Dentro das nossas cabeças, há um muro. Um muro imaterial que impede nossas trocas, distorcem nossas relações e dificulta nossa compreensão de nós mesmos. Que contém nossas ideias em caixas estanques e nos aprisionam às mesmas ações infrutíferas e viciadas. Nos encerra em bolhas reais e virtuais, em que só falamos as mesmas coisas, mantemos as mesmas discussões, encontramos as mesmas pessoas. Estampa a ansiedade, a depressão e a raiva que nos acomete em profusão epidêmica. Nos dirige à loucura, à apatia, à falta de convívio social. Interdita o diálogo, polariza nossos atos e torna a violência e ódio uma opção política. Um muro de sofrimento se ergue dentro das nossas cabeças e nós precisamos derrubá-lo.

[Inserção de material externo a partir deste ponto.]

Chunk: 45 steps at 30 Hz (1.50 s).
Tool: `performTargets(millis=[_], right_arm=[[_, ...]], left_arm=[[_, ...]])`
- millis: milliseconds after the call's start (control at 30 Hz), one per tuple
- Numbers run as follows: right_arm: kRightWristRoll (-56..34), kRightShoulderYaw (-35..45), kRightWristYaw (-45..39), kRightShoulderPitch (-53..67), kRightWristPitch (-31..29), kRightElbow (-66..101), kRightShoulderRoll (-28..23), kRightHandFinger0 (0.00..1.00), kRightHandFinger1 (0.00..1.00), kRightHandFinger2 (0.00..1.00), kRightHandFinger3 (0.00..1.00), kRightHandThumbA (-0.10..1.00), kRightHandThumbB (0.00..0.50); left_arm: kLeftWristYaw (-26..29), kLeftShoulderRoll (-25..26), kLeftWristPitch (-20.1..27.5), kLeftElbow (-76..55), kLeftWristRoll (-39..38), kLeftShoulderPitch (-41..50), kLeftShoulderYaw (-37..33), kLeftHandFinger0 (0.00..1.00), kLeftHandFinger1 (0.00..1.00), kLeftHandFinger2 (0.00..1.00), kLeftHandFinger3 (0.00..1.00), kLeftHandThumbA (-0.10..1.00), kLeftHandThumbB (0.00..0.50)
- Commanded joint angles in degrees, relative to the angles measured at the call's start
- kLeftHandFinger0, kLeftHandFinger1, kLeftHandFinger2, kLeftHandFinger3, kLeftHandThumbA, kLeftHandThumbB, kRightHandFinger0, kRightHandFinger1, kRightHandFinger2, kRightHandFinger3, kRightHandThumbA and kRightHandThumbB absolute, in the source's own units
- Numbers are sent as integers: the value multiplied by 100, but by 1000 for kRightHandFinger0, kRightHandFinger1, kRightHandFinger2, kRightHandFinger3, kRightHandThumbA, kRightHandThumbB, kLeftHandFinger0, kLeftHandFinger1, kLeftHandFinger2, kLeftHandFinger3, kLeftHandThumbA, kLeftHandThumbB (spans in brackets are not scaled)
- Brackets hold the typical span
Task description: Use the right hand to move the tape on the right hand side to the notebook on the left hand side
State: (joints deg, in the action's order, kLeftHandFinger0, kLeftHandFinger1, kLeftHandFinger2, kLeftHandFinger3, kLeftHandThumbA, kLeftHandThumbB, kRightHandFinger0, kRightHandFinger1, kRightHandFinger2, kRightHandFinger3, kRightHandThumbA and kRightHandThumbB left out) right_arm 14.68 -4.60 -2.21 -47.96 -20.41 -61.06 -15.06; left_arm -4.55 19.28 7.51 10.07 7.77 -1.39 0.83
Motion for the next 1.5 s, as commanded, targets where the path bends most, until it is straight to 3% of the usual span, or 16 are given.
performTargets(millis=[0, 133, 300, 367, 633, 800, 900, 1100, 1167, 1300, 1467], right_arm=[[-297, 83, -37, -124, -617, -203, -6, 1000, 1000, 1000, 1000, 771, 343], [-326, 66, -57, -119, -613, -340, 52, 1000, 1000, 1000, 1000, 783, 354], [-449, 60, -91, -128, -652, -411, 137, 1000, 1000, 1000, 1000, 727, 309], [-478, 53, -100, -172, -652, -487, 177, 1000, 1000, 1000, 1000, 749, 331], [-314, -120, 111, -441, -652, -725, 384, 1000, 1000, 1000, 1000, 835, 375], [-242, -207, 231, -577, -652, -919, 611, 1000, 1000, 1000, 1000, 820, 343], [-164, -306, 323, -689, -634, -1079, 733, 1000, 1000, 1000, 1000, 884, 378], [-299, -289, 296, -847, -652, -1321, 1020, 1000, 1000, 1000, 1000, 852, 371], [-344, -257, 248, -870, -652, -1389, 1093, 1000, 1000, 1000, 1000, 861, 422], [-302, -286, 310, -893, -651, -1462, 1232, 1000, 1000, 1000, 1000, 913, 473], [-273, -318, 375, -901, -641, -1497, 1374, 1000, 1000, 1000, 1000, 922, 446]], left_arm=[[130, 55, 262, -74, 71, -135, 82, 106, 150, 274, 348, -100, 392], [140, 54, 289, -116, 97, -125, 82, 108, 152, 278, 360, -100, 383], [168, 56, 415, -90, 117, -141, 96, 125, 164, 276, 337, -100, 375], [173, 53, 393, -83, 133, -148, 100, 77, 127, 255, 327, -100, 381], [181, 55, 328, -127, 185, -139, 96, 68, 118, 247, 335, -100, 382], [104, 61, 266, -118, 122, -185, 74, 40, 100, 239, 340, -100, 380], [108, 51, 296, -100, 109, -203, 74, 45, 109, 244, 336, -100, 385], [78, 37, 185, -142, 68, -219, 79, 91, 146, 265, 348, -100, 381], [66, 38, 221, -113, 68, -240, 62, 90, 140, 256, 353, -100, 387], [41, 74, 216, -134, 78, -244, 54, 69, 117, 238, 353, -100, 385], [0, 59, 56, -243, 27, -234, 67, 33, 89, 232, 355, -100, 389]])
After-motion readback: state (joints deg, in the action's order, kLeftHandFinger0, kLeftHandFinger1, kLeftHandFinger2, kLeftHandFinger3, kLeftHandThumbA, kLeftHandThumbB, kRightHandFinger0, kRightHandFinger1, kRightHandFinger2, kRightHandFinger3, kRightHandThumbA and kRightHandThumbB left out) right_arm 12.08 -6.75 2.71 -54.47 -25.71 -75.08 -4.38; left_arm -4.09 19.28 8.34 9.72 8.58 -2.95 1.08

Um muro, contudo, é uma criação humana. Está sujeito a falhas, portanto. E, se observarmos suficientemente de perto, veremos que nenhum desses muros é sólido, rígido e coeso o suficiente: em todos eles, há frestas. Em cada fresta, alguém resiste a esses muros. Resistência que se mostra em ações, muito mais concretas do que esses muros que se erguem contra nossa vontade. Em movimentos agroecológios, de soberania alimentar e reforma agrária de base popular. Nos diversos grupos e comunidades populares que resistem à gentrificação das cidades e gritam bem alto que as cidades também lhes pertencem. Nos incontáveis movimentos feministas que se proliferam ao redor do mundo, na força das mulheres que resistem à tomada de seus corpos, mentes e corações e seguem na luta, em busca de melhores condições de vida e de seus sonhos. Nas muitas iniciativas de inclusão social de pessoas em situação de vulnerabilidade social, em que essas pessoas têm a oportunidade de comer, se abrigar e se relacionar de uma maneira solidária, muitas vezes até mesmo descobrindo um novo ofício. Nos grupos de apoio psicológico, que acolhem as pessoas e oferecem um espaço de conversa franca e reconhecimento mútuo.
Quanto maiores forem os muros, mais frestas eles terão. Se os muros nos cercam, devemos manter conosco a esperançosa certeza de que, um a um, eles serão derrubados. Enquanto o povo seguir de pé, eles cairão!